The alternative is to let plaintiffs’ lawyers, not your product team, decide how your AI stack evolves.
The Bigger Picture: Training Data Litigation as the New Normal ⚖️
Taken together with Anthropic’s settlement and ongoing suits against Cohere, OpenAI, and others, the Figma and Salesforce cases mark a shift:
- Public web scraping is no longer the only flashpoint; inside-the-app data use is now front and center. (Prism Media)
- The plaintiffs’ bar has a growing playbook—pirated datasets for some cases, misrepresented SaaS data practices for others.
- Contract lawyers and in-house counsel are suddenly very important in AI risk management, because data-use rights are now a negotiated economic term, not boilerplate.
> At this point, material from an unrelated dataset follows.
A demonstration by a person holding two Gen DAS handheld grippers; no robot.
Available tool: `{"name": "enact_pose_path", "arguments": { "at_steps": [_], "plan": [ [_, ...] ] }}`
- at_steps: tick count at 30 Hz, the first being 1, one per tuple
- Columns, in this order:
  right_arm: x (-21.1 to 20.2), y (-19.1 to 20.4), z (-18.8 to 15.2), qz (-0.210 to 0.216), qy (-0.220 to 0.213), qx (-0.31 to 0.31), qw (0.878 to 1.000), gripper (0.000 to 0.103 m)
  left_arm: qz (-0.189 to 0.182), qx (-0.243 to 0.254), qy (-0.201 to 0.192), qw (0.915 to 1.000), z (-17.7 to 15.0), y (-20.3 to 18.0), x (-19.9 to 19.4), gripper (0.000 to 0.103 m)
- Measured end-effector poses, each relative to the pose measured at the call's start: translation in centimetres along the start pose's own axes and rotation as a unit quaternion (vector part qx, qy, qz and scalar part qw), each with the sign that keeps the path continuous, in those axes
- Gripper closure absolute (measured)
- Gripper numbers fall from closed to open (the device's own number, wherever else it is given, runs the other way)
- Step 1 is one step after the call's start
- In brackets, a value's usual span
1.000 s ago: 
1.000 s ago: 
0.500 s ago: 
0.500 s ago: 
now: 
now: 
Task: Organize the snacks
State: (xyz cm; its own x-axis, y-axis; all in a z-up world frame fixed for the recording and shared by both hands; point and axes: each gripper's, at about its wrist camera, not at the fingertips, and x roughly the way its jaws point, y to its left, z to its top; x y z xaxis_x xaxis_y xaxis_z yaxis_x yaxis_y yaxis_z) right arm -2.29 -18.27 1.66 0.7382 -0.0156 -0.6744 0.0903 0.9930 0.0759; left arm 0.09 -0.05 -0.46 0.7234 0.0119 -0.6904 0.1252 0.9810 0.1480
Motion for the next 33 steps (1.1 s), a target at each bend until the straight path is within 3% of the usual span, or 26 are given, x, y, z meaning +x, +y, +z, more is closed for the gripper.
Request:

If your company builds or buys SaaS and AI, the practical takeaway is straightforward:
- Treat data-use clauses, training rights, and AI indemnities as core deal terms, not fine print.
- Assume that any mismatch between what you say in marketing and what you do in product will be quoted back to you in a complaint.
- Have a demand-letter playbook ready—on both offense and defense—before you find your name next to Figma and Salesforce in the next wave of AI-training cases.